CRABP-II Le plasmide d'activation CRISPR (h) offre une approche ciblée et non destructive pour réguler à la hausse l'expression endogène de CRABP2 sans modifier la séquence d'ADN sous-jacente.
CRABP-II Le plasmide d'activation CRISPR (h) est un système SAM (synergistic activation mediator) à trois plasmides conçu pour une régulation à la hausse hautement efficace et spécifique du locus CRABP2 dans des lignées cellulaires humaines. Le système s'articule autour d'une Cas9 catalytiquement inactive (dCas9) portant deux mutations inactivantes (D10A et N863A) qui éliminent l'activité nucléase tout en préservant la liaison à l'ADN. Cette dCas9 est fusionnée à VP64, un puissant activateur transcriptionnel, et est co-exprimée avec un gène de résistance à la blasticidine pour la sélection. Le deuxième plasmide code pour la protéine de fusion MS2-p65-HSF1, un complexe activateur secondaire qui agit de concert avec dCas9-VP64, ainsi qu'un gène de résistance à l'hygromycine. Le troisième plasmide code pour un ARN guide (sgRNA) de 20 nt spécifique de la cible, fusionné à deux aptamères d'ARN MS2 qui recrutent le complexe MS2-p65-HSF1 vers le site d'activation, accompagné d'un gène de résistance à la puromycine. Les trois plasmides sont délivrés dans un rapport massique de 1:1:1 pour une expression équilibrée de tous les composants du système.

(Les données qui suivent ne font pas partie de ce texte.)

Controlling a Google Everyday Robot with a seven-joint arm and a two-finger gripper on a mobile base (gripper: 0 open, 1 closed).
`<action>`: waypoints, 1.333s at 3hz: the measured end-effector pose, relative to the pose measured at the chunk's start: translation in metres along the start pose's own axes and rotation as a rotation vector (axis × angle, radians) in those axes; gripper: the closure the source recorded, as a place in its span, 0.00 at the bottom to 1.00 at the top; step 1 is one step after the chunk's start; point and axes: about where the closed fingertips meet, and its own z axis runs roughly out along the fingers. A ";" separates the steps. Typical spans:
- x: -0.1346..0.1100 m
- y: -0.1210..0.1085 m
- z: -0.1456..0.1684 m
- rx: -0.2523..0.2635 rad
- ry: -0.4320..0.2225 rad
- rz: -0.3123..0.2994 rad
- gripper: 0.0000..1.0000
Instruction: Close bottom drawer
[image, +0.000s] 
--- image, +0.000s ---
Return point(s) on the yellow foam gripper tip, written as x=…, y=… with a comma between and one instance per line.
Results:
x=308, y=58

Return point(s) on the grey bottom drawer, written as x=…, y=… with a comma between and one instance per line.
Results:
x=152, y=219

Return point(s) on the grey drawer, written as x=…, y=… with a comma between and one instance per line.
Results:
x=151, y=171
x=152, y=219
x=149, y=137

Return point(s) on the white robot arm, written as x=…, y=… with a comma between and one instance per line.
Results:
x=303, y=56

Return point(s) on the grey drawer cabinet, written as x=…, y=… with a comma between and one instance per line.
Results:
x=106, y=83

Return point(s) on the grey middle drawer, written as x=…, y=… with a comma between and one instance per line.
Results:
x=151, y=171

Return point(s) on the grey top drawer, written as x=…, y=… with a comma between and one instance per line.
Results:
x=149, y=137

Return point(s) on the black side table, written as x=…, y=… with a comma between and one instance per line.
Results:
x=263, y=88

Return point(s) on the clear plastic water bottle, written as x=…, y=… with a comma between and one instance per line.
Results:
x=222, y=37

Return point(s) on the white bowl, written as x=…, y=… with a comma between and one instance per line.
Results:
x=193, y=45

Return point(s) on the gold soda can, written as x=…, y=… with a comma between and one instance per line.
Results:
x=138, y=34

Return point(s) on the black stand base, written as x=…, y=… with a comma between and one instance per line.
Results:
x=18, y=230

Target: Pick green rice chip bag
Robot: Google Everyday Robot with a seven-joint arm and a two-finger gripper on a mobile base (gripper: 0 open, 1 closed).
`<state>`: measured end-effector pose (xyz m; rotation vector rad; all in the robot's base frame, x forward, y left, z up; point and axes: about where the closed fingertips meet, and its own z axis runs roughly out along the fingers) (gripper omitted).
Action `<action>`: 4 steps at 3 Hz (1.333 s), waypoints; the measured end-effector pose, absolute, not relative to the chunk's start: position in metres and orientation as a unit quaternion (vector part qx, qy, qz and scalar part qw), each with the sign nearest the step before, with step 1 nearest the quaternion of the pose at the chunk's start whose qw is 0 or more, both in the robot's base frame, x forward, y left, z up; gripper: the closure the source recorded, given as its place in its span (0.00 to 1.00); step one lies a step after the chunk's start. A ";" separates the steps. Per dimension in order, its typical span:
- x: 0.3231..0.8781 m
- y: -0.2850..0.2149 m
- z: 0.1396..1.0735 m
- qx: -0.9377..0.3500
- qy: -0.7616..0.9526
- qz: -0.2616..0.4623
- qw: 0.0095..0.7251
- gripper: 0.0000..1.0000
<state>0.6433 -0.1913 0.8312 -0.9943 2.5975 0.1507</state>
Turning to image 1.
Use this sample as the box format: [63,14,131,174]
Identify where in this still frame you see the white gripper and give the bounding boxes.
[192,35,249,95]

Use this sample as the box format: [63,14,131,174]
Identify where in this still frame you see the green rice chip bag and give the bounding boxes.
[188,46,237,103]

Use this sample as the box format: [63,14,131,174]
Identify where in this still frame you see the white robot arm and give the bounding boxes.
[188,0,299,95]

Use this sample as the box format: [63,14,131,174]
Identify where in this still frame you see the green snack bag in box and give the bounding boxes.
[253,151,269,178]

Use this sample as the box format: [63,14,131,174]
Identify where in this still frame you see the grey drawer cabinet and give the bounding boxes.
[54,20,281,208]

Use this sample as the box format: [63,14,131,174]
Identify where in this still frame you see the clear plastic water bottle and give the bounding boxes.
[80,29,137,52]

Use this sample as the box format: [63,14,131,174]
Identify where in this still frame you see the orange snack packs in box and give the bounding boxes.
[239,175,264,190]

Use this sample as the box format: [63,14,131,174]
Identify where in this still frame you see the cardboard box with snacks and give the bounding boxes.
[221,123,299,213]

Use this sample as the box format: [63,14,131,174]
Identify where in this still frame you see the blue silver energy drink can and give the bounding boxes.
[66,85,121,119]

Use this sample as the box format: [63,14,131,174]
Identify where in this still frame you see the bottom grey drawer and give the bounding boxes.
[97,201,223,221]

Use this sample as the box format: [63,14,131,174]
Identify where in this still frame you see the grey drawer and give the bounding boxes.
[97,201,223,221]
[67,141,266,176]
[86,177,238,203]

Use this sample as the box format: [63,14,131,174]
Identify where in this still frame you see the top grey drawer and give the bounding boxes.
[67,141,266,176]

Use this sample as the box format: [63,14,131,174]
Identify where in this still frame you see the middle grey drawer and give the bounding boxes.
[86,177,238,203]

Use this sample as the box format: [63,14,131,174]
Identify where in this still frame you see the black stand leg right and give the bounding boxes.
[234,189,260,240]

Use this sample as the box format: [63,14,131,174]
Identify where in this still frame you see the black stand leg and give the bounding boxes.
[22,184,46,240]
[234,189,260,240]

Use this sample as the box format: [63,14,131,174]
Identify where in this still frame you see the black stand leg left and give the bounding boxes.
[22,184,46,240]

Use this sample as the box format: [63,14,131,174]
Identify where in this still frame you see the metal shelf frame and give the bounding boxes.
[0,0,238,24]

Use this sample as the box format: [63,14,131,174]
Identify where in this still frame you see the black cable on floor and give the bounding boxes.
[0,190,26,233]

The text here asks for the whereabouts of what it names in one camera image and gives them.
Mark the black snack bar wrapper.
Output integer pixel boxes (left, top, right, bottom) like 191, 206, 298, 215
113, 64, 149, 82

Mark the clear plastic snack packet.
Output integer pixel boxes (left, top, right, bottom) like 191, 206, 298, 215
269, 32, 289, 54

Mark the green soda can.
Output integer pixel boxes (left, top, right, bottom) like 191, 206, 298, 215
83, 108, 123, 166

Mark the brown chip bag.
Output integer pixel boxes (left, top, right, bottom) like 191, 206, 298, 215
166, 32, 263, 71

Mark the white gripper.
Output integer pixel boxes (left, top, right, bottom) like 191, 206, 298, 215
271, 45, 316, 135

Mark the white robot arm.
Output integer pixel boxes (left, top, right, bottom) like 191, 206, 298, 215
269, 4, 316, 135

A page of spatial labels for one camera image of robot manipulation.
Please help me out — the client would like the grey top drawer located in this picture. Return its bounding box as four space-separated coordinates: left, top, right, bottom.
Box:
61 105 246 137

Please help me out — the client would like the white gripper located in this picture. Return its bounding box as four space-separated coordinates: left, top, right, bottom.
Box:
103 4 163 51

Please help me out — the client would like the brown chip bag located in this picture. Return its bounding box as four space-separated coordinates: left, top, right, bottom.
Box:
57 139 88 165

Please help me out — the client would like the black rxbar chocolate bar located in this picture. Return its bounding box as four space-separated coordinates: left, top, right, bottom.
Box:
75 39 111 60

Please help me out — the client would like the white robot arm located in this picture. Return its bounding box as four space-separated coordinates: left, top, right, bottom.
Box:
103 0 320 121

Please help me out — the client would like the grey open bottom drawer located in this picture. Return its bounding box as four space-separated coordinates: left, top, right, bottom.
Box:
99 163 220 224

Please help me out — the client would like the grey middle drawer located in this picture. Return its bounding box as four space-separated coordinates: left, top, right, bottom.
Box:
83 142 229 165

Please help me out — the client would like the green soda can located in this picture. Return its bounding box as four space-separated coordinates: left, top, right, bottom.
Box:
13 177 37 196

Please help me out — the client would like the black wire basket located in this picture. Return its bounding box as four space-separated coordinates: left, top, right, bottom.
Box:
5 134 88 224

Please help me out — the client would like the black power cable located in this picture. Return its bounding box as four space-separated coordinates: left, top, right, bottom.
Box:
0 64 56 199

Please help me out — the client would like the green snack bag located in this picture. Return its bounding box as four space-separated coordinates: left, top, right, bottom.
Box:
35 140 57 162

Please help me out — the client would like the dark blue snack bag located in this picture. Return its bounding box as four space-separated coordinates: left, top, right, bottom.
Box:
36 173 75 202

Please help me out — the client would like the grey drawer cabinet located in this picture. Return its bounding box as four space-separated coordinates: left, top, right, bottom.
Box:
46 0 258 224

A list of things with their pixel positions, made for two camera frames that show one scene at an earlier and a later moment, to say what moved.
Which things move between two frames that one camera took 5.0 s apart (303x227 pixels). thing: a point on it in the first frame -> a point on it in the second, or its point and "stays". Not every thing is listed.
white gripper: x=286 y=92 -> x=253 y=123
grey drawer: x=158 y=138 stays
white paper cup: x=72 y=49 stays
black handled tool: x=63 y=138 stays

Une fois assemblé au locus cible, le complexe SAM se lie à environ 200 pb en amont du site de départ de la transcription CRABP2, où VP64, p65 et HSF1 agissent de concert pour recruter la machinerie transcriptionnelle et induire une régulation à la hausse de l'expression endogène de CRABP-II. Contrairement à Cas9, qui possède une activité nucléase, dCas9 n'introduit pas de cassures double brin ni ne modifie la séquence génomique, préservant ainsi le locus CRABP2 natif et permettant l'étude des réponses transcriptionnelles dépendantes de CRABP-II au niveau du locus endogène, ce qui en fait un outil précieux pour les études fonctionnelles, l'identification de gènes cibles et la modélisation de la restauration de la voie CRABP-II dans les cellules tumorales présentant une expression de CRABP2 silencée ou réduite.
Réservé à la recherche. N'est pas destiné à un usage diagnostique ou thérapeutique.